Most scientists get excited when talking about science in general. But they get really animated when talking about their own area of research. I spent my PhD years studying microtubules, which are microscopic filaments inside living cells, and even now I get a little misty-eyed when thinking about them. To some people, microtubules might not be beautiful – in some images they look rather like a writhing hairball or bowl of spaghetti – but to me, they are full of wonder.
Microtubules are the largest of three kinds of filaments that make up the cytoskeleton. The cytoskeleton organizes and gives shape to the cell, just as the bones that make up our skeletons give structure to our bodies. Unlike the bones in our bodies, however, the cytoskeleton is incredibly dynamic, changing shape with the needs of the cell. Microtubules play an essential role in how cells divide and move, and they also act as intracellular “highways” along which molecular motors carry “cargo.”
Each microtubule is a hollow structure made up of repeating units of a protein called tubulin. Microtubules grow and shrink in a stochastic (i.e. random) fashion as tubulin subunits bind to or unbind from the existing structure. This “dynamic instability” is influenced by a large number of other proteins that bind to microtubules.
Cell division is elegant and beautiful, and it happens with exquisite precision most of the time. Each of us began life as a single fertilized egg cell, but the average adult has an estimated 37 trillion cells!1 On a daily basis, millions or even trillions of new cells are formed to replace dead or damaged cells.
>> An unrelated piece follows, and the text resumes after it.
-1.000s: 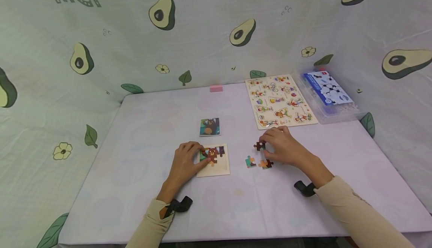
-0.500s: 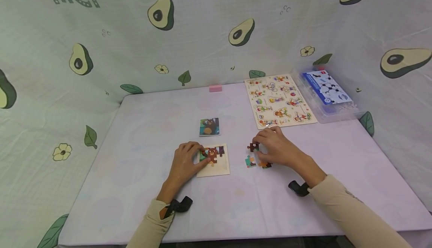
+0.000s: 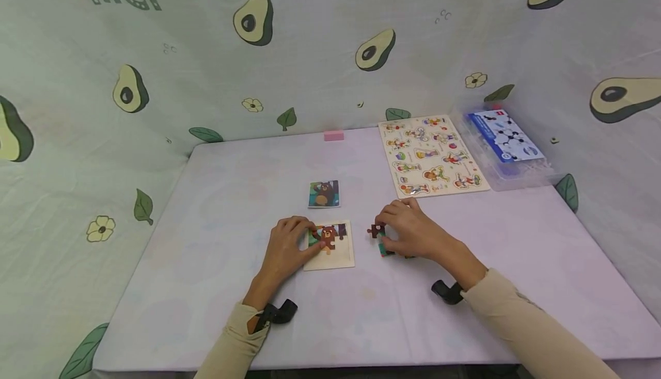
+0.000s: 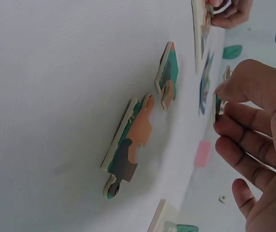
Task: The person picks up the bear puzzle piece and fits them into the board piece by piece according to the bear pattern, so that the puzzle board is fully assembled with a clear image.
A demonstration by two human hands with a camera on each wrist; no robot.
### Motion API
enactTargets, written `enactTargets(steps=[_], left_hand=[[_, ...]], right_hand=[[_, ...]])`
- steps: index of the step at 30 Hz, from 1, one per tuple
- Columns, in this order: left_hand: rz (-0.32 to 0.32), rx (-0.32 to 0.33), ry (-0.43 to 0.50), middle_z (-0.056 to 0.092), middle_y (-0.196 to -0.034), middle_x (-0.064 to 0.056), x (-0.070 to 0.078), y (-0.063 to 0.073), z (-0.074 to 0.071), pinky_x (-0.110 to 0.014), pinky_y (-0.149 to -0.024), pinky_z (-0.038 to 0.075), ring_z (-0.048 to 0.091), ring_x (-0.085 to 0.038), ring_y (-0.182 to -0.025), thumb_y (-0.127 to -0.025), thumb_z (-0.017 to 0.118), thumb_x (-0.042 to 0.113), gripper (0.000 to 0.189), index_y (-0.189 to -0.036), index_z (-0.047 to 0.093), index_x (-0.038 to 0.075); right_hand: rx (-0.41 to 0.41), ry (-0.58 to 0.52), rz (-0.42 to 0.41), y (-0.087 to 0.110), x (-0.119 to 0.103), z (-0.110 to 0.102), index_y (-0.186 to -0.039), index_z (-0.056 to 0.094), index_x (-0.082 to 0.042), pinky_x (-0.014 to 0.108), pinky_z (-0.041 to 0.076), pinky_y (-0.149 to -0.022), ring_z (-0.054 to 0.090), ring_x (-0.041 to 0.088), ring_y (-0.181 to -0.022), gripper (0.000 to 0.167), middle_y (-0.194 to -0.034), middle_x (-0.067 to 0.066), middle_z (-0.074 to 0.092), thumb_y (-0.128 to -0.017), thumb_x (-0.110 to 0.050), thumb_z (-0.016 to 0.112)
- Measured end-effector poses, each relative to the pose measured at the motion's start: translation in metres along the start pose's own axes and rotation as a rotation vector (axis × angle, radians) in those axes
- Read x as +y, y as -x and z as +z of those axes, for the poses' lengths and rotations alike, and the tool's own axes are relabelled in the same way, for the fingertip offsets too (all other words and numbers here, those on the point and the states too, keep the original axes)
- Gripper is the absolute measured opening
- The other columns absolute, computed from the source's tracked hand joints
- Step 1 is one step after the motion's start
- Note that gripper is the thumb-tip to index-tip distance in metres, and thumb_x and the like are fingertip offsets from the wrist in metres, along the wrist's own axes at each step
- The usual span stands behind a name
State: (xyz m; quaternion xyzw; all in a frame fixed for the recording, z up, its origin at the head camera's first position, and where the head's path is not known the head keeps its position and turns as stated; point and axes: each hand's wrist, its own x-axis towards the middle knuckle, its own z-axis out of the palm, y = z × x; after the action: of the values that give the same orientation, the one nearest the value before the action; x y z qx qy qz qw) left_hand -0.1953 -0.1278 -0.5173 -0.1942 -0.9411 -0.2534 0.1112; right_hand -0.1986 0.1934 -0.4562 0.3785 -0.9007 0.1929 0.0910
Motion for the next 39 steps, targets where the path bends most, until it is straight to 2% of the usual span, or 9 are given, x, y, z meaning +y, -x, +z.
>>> enactTargets(steps=[4,14,23,39], left_hand=[[0.004,0.002,-0.007,0.061,-0.124,0.001,0.001,0.0,-0.001,-0.05,-0.103,0.037,0.049,-0.026,-0.119,-0.086,0.076,0.051,0.042,-0.114,0.07,0.019],[-0.012,-0.003,-0.024,0.06,-0.124,0.002,0.0,-0.001,-0.002,-0.049,-0.104,0.037,0.049,-0.025,-0.12,-0.085,0.075,0.055,0.043,-0.111,0.07,0.021],[-0.007,-0.005,-0.032,0.06,-0.124,0.002,-0.001,-0.001,-0.001,-0.05,-0.103,0.037,0.049,-0.025,-0.12,-0.085,0.076,0.054,0.043,-0.113,0.07,0.021],[0.016,0.011,-0.02,0.061,-0.123,0.002,-0.001,-0.001,0.0,-0.05,-0.103,0.038,0.05,-0.026,-0.119,-0.084,0.077,0.052,0.043,-0.112,0.07,0.02]], right_hand=[[0.011,0.019,-0.037,-0.004,-0.002,0.002,-0.1,0.072,-0.01,0.049,0.037,-0.093,0.06,0.018,-0.095,0.025,-0.098,-0.002,0.066,-0.077,-0.015,0.081],[0.015,0.028,-0.062,-0.011,-0.005,0.007,-0.1,0.073,-0.008,0.049,0.038,-0.09,0.061,0.018,-0.093,0.026,-0.098,0.0,0.067,-0.076,-0.013,0.08],[-0.031,0.016,-0.051,-0.018,-0.012,0.009,-0.104,0.073,-0.01,0.046,0.035,-0.092,0.059,0.016,-0.095,0.028,-0.1,-0.001,0.066,-0.079,-0.017,0.08],[-0.031,0.021,-0.081,-0.025,-0.018,0.02,-0.104,0.072,-0.012,0.047,0.036,-0.094,0.058,0.016,-0.097,0.026,-0.101,-0.003,0.066,-0.08,-0.018,0.079]])
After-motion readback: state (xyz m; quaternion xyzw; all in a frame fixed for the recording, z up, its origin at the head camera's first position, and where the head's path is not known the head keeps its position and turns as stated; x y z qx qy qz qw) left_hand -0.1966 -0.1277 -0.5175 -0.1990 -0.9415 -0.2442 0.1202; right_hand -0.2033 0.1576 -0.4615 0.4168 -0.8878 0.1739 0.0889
When the cell prepares to divide, the chromosomes (strands of DNA) condense, are duplicated, and align themselves in pairs in the center of the cell. Meanwhile, the microtubules rearrange themselves so that they form two radial arrays on opposite ends of the cell. The microtubules then grow and shrink until they make contact with a special place on each chromosome. Chemical and physical cues cause the microtubule bundles to “reel in” the duplicated chromosomes toward opposite ends of the cell so that each of the resulting daughter cells will have a full, identical complement of DNA.
As a graduate student, I often felt that it was a gift to be able to study these astonishing intracellular events we had captured on film. Biologists have learned so much about the deep inner workings of living cells, but perhaps even more it has taught us how much we don’t know. Many of the scientists I worked with during those formative years, and many whom I interact with now in my work at BioLogos – both Christian and secular alike – are surprisingly humble in this respect. They are constantly feeling their way at the boundary between known and unknown, and the quest to learn more is what gets them up in the morning.
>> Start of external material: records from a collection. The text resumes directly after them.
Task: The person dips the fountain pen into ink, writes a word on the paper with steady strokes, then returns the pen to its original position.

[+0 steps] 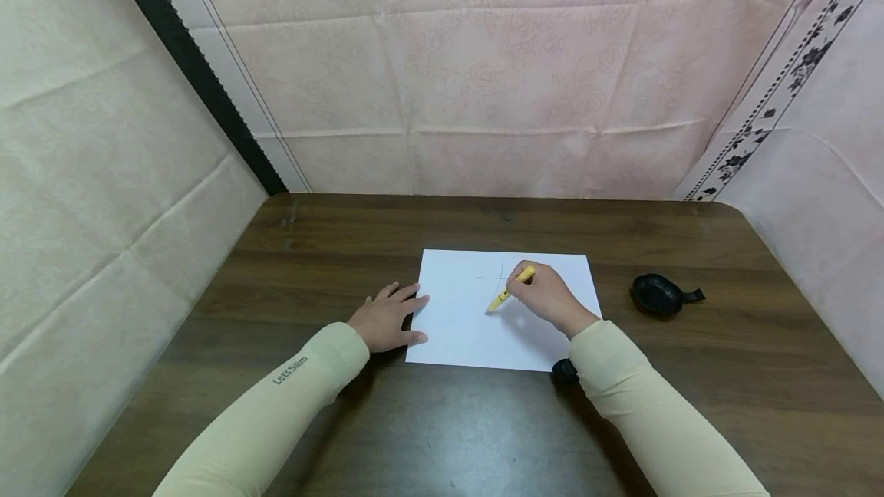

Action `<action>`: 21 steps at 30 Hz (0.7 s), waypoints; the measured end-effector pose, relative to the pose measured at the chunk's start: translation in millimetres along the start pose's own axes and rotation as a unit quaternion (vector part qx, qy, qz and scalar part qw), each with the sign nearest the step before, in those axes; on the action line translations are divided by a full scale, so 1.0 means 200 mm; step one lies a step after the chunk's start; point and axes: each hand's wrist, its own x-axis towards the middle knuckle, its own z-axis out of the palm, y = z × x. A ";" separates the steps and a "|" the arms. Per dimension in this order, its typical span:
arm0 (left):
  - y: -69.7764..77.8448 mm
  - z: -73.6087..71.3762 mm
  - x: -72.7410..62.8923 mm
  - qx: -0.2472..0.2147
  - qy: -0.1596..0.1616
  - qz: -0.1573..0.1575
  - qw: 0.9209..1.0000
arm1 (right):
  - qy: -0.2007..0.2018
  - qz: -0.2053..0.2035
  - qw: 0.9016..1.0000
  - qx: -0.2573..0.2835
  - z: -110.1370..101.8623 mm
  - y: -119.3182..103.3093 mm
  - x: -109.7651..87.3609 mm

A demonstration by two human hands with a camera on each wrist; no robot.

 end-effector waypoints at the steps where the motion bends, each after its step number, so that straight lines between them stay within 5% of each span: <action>1: 0.00 0.00 0.00 0.000 0.000 -0.001 1.000 | -0.001 0.001 1.000 -0.001 0.00 0.00 0.00; 21: 0.00 0.01 0.00 -0.001 0.006 0.002 1.000 | 0.056 0.027 0.998 0.005 -0.09 0.02 0.04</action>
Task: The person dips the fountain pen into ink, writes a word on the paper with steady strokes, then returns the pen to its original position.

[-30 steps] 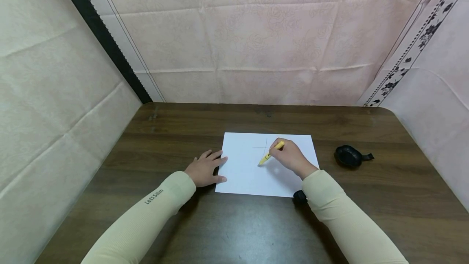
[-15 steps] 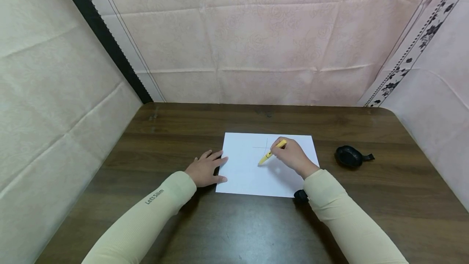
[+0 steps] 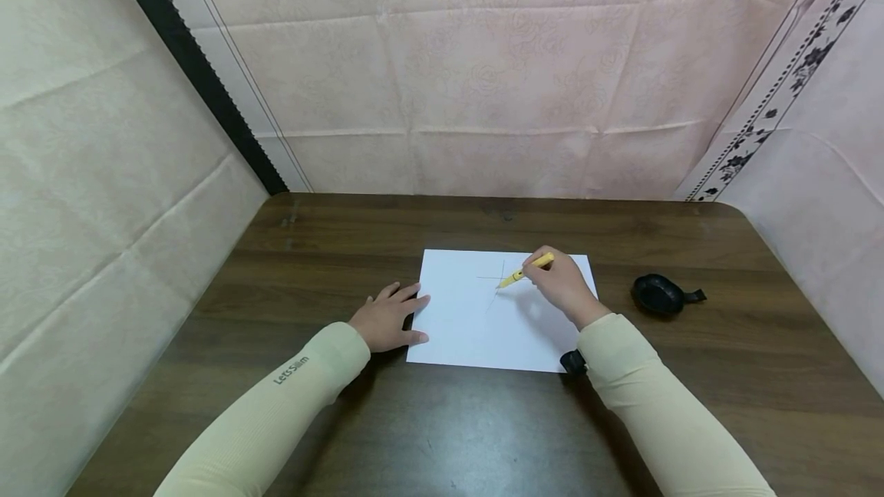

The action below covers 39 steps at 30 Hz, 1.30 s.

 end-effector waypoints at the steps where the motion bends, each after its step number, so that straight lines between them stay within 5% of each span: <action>1: 0.00 0.00 0.00 0.000 0.001 0.001 1.000 | 0.000 0.001 1.000 0.001 0.00 0.00 0.00; 39: 0.00 -0.01 -0.01 -0.008 -0.008 0.008 1.000 | 0.028 0.018 0.999 0.012 0.01 0.06 0.08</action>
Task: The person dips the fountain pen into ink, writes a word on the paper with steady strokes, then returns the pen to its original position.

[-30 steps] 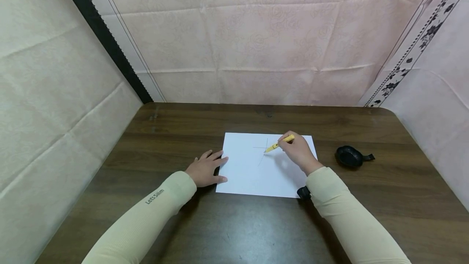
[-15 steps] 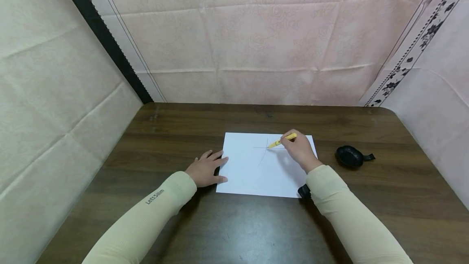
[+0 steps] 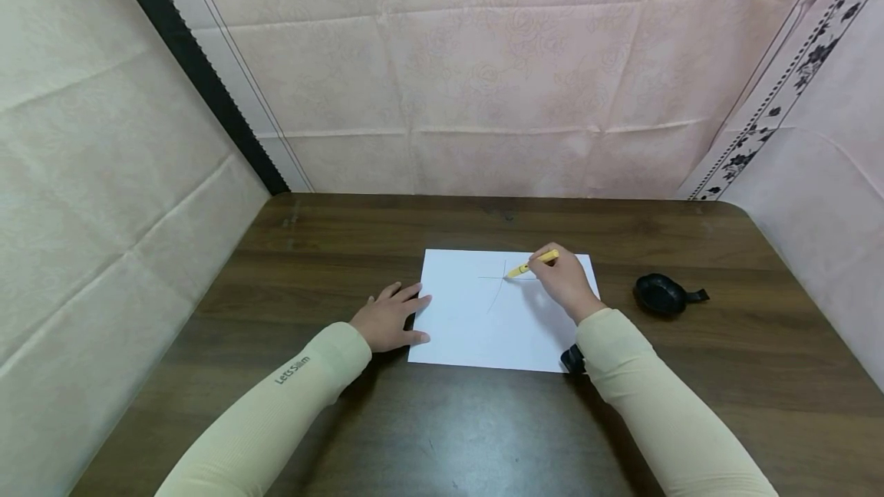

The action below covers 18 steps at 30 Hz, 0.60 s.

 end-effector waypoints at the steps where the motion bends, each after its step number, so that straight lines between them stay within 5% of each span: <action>1: 0.00 0.00 0.00 0.001 0.000 0.000 1.000 | 0.000 0.001 1.000 0.000 0.00 0.00 0.00; 18: 0.01 0.00 0.00 0.000 -0.001 -0.004 1.000 | -0.003 0.002 1.000 -0.003 0.00 0.00 0.00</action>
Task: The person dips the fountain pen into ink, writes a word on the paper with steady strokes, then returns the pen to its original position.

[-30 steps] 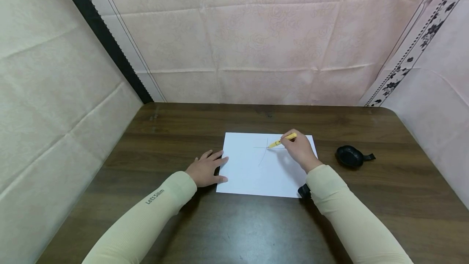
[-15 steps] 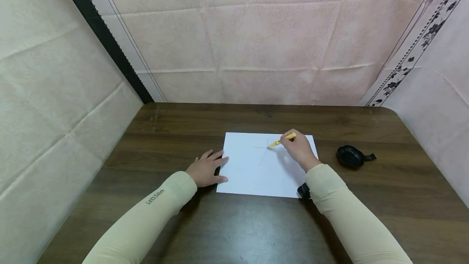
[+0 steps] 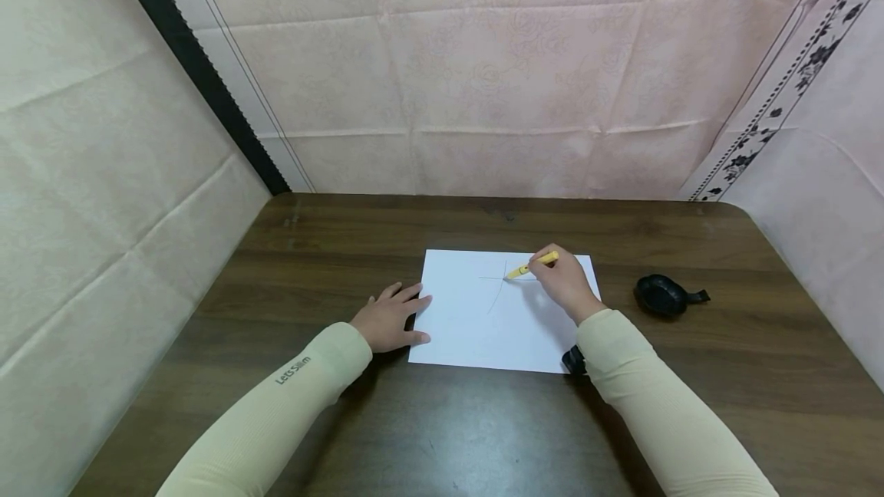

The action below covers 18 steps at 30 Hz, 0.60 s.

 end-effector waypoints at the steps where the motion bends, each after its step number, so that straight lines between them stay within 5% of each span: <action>1: 0.00 0.00 0.00 -0.001 0.000 0.000 1.000 | 0.000 -0.001 1.000 -0.001 0.00 0.00 0.00; 18: -0.01 0.01 0.01 0.004 0.005 0.001 1.000 | -0.003 0.005 1.000 -0.012 -0.02 -0.01 -0.02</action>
For many Christians, the jaw-dropping complexity and self-organization we have discovered inside the cell seem like clear evidence of ‘Intelligent Design’. I wholeheartedly believe that God created the universe and everything in it, but not in the way that those believers envision. The evidence does not seem to suggest that God created by zapping new intracellular structures – not to mention entire species – into existence. He could have done it that way, but the scientific data are consistent with the view that they emerged very gradually over the history of life (3.5 billion years or so).
I see all life forms appearing under God’s providential guidance, according to the natural laws he set forth and sustained by his hand. So rather than the image of God as engineer or software designer, I prefer the image of God as slow and steady artist, weaving a tapestry of great beauty in all creatures great and small.
1 Bianconi, E. et al., An estimation of the number of cells in the human body. Ann Hum Biol. 2013 Nov-Dec;40(6):463-71
Dr Kathryn Applegate earned bachelor’s degrees in biophysics and mathematics at Centenary College in Shreveport, Louisiana, where she co-wrote an undergraduate biophysics textbook still used in Centenary’s biophysics program. Kathryn received her Ph.D. in computational cell biology from The Scripps Research Institute (TSRI) in La Jolla, California, in 2010. There she developed computer vision algorithms to measure the remodeling activity of the cell’s internal scaffold, the cytoskeleton. In addition, she developed mathematical models of cytoskeleton dynamics to investigate how its activity at the molecular level contributes to higher-order processes such as cell migration.
Kathryn is now the Program Director of BioLogos, where she leads the Evolution & Christian Faith grants program and enjoys writing and speaking on science and faith topics.